Spotlight Sunday 9.2.18
The merry-go-round broke down, which means there are spoilers ahead for…
Harley Quinn/Gossamer Special #1
Writer: Amanda Conner, Jimmy Palmiotti, Sholly Fisch
Artist: Pier Brito, David Alvarez
Cover: Amanda Conner
Rated T
$4.99
DC
“Why is someone out ta get ya? Are you somebody’s pet or somethin’? Maybe a government experiment fer hair growth of aging, bald, white guys? An iconic cartoon character that no one can remember the name of?”
DC continues its series of crossover specials featuring Looney Tunes characters on the loose in the DC Universe, adding some additional pairings to last year’s roster.
I haven’t read all of them – I did two last year and two this year – but this is the first I’ve read that didn’t require a major tonal shift or change in design to fit a cartoon character into a comic book universe, which is an advantage to pairing up with Harley Quinn.
I haven’t been reading her regular series, but I have picked up a few specials here and there, so I know that the tone is generally lightly humorous with some darkness around the edges, and a focus on Harley’s nature as an agent of chaos, a nature she shares with a certain carrot-chomping rabbit.
While Gossamer is rendered at least somewhat more realistically here – inasmuch as a giant hairy monster can be – there isn’t the kind of significant overhaul to his look that some of the other Looney Tunes have gone through as they stepped into the DC Universe.
Our story begins with Harley and Ivy enjoying a day at the beach while they can; Ivy has to head back to Gotham, and Harley needs to prepare for an oncoming hurricane.
Harley tries to convince Ivy to stay and help her ride out the storm, but to no avail, and they part on a fourth-wall-breaking meta-joke about DC’s upcoming line of more adult fare.
…okay, there are some tonal shifts from cartoons, though plenty of media intended for kids contain innuendoes and the occasional double entendre designed to appeal to older audiences. In this book, it’s more a difference of degree than kind, though as you’ll see, the degree is pretty extreme.

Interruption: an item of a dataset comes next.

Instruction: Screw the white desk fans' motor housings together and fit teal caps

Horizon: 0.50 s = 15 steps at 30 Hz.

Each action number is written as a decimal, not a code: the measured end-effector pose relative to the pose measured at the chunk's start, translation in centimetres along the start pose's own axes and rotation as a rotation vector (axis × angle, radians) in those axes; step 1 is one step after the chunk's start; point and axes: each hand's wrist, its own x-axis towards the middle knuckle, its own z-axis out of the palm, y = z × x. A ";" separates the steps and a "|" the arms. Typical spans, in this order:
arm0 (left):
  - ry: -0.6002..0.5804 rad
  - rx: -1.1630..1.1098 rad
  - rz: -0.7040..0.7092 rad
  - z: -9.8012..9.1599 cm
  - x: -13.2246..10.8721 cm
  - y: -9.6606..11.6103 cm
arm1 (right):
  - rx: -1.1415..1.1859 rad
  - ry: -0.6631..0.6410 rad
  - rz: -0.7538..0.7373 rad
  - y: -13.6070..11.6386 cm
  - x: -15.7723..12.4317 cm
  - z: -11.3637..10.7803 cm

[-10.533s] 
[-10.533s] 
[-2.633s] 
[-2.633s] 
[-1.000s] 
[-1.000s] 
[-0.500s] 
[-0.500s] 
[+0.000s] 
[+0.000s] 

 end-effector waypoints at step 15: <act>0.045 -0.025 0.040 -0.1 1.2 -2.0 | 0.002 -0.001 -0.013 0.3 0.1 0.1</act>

In any case, after sleeping through the worst of it, Harley heads out to survey the damage, stumbling upon a large crate that washed up on the shore. She opens it to find Gossamer, and, being Harley, is delighted and not the least bit afraid.
She immediately befriends the monster and brings him around to meet her friends, so they can all get together for breakfast.
Harley takes him shopping for some shoes, and happens to find a place that put in a special order for size eighteens that never got picked up, and from there it’s back to her place where she proceeds to clean him up and attempts to give him a bit of a makeover, complete with some allusions to Gossamer’s iconic cartoon appearances with Bugs, and some more jokes that kids won’t get and that I’m surprised the DC censors let her get away with.
Their fun is interrupted by a giant robot that grabs hold of Gossamer, and which has a familiar smile painted on its face.
Harley and friends manage to take it down, but Harley decides that the Joker must be behind it all and decides to head to Gotham to have it out with him.
(Gossamer, meanwhile, just happily goes with the flow.)
After fruitlessly inquiring about Mistah J’s whereabouts among Batman’s rogues, she stops in to visit Ivy, who does know where the Joker can be found.
We find the Joker doing that thing he does, which is to say dangling a chained-up Batman over a huge vat of acid.
Harley and Gossamer interrupt the Joker’s fun, and while the Joker denies being behind the giant robot, Harley refuses to believe him.
The fight is interrupted by the return of the giant robot, which grabs Batman and Joker and tosses them away before grabbing – and swallowing – Harley and Gossamer.
It finally dawns on Harley that maybe this never had anything to do with her, and that the robot was sent to retrieve Gossamer.
They arrive at the home of the scientist who created Gossamer – modelled after the scientist from Gossamer’s second appearance in “Water, Water Every Hare” – who explains that he and his beloved Gossamer were going on vacation and taking a trip to Italy, but Gossamer couldn’t get on a plane, as he lacks a birth certificate and was therefore ineligible for a passport, so they travelled on a cargo ship, with Gossamer as cargo. The ship sank during the hurricane, and so the scientist sent out his robots in search of his lost creation.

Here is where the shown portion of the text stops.